Learning Outcome
Minimum spanning tree thinking with heap and DSU implementations.
Pattern Recognition
| Item | Detail |
|---|---|
| Core signal | A known interview family appears and the constraints reward the standard pattern. |
| Use when | MST connects all nodes with minimum total edge cost, not shortest path from one source. |
| Avoid when | The required invariant is not monotonic or the input constraints point to a simpler direct scan. |
Intuition
MST connects all nodes with minimum total edge cost, not shortest path from one source.
Exact Practice Question Names
- Min Cost to Connect All Points
- Connecting Cities With Minimum Cost
- Prims Algorithm
- Kruskal Algorithm
Interview Approach
- Name the exact family.
- Write the invariant or state.
- Pick the standard container or recurrence.

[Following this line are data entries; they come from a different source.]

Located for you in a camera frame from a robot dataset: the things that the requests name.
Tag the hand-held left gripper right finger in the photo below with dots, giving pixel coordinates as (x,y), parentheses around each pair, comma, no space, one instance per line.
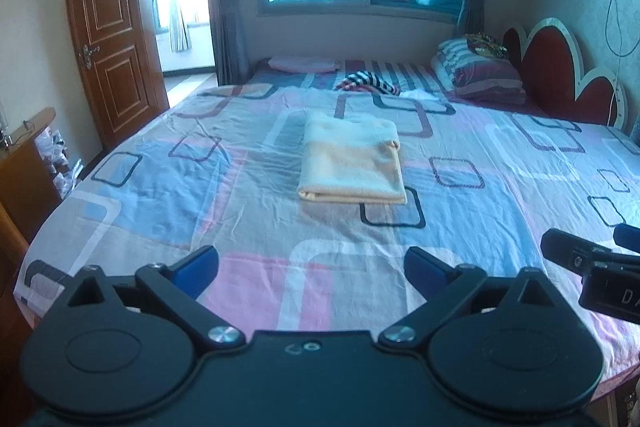
(425,269)

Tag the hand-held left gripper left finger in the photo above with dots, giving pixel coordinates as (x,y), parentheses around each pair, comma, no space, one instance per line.
(197,267)

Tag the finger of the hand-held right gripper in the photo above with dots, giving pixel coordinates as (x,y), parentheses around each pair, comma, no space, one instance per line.
(627,238)
(570,249)

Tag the cream knit sweater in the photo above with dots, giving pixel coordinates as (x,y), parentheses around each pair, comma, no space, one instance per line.
(352,162)

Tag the bed with patterned sheet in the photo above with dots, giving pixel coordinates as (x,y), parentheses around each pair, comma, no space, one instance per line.
(200,187)

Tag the plastic bag clutter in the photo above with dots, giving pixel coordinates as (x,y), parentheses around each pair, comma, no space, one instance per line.
(62,162)

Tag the white cloth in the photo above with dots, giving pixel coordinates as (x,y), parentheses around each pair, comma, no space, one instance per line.
(422,95)

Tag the red petal-shaped headboard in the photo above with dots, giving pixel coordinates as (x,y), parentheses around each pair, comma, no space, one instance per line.
(555,62)

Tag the brown wooden cabinet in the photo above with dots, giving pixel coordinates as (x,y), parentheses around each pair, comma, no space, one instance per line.
(25,177)

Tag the striped maroon bed sheet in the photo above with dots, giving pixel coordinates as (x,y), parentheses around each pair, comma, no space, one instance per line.
(415,74)

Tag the black white red striped garment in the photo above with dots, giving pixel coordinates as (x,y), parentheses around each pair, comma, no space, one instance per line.
(367,82)

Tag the striped pillow stack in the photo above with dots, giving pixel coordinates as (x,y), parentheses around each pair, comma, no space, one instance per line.
(480,74)

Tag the colourful patterned cloth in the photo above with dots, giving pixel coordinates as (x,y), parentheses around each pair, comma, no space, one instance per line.
(486,44)

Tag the pink pillow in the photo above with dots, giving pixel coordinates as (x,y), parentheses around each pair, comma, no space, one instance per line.
(302,64)

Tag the brown wooden door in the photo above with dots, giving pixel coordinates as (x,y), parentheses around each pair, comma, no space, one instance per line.
(115,37)

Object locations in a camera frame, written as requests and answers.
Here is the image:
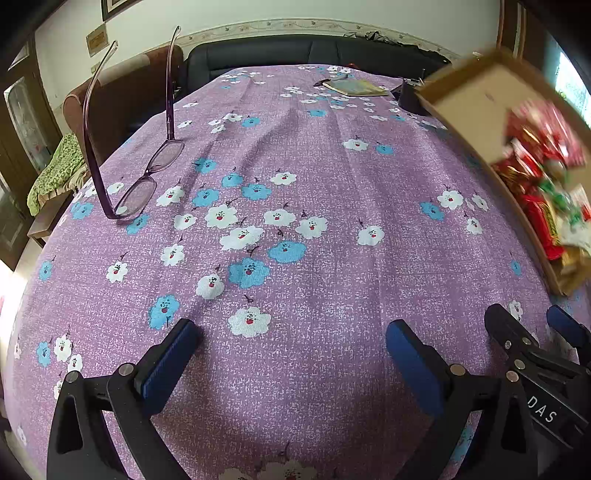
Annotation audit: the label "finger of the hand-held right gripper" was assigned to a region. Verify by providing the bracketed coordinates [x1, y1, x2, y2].
[484, 303, 587, 393]
[546, 305, 591, 365]

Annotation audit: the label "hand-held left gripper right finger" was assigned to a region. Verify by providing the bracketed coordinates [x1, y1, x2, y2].
[385, 319, 546, 480]

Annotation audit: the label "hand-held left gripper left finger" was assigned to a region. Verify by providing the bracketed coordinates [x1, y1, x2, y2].
[46, 318, 204, 480]

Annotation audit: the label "pile of mixed snack packets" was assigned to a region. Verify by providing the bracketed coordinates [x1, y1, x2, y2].
[489, 99, 591, 278]

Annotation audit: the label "shallow cardboard box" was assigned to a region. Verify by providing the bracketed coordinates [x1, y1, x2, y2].
[413, 46, 591, 297]

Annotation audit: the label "purple framed glasses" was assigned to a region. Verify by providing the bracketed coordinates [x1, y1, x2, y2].
[82, 25, 185, 221]

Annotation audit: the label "purple floral tablecloth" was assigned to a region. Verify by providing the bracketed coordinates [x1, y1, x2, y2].
[0, 62, 591, 480]

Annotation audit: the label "green patterned cloth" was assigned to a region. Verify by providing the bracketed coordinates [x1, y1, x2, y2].
[27, 133, 88, 215]

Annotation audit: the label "small black device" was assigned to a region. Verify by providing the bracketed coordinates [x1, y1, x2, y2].
[397, 69, 432, 112]

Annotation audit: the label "brown upholstered chair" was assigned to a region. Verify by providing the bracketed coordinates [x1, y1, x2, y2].
[62, 44, 185, 153]

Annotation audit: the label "wooden glass door cabinet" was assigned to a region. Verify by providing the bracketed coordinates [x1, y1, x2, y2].
[0, 41, 63, 273]

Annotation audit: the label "wooden sideboard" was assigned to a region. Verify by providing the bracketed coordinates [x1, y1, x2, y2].
[496, 0, 591, 112]

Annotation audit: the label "black leather sofa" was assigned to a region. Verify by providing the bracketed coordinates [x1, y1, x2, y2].
[178, 34, 453, 93]

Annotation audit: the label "small wall plaque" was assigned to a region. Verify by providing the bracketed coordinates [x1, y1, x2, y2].
[86, 25, 108, 57]

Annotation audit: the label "framed wall painting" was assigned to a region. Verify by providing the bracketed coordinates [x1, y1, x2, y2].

- Dry-run the smallest example.
- State complexity and one follow-up.
Pseudocode
identify pattern
initialize state/container
for each input unit:
update state safely
update answer when invariant is valid
return answer
Sample Dry Run
Take the smallest MST: Prim and Kruskal example, track the state after every operation, and verify the final answer before coding.
Edge Cases
- Empty or single-item input
- Duplicate values
- Boundary constraints
- Large values requiring long/int64
Common Mistakes
- Memorizing code without naming the invariant
- Skipping the brute-force baseline
- Not explaining why the optimized approach is correct
Complexity
| Item | Detail |
|---|---|
| Expected time | Usually O(n log n), O(V + E), or states times transitions depending on the family. |
| Expected space | Usually O(n), O(V + E), or number of DP states. |
Java, C++ and Python Notes
- Java: prefer explicit classes and clear helper methods over clever one-liners.
- C++: use vector, unordered_map, set, priority_queue, and long long when sums can grow.
- Python: keep state readable with dict, set, deque, heapq, and lru_cache where appropriate.
Quick Revision Checklist
- Name the pattern before coding.
- State the invariant or DP state in one sentence.
- Dry-run the smallest non-trivial example.
- Close with time and space complexity.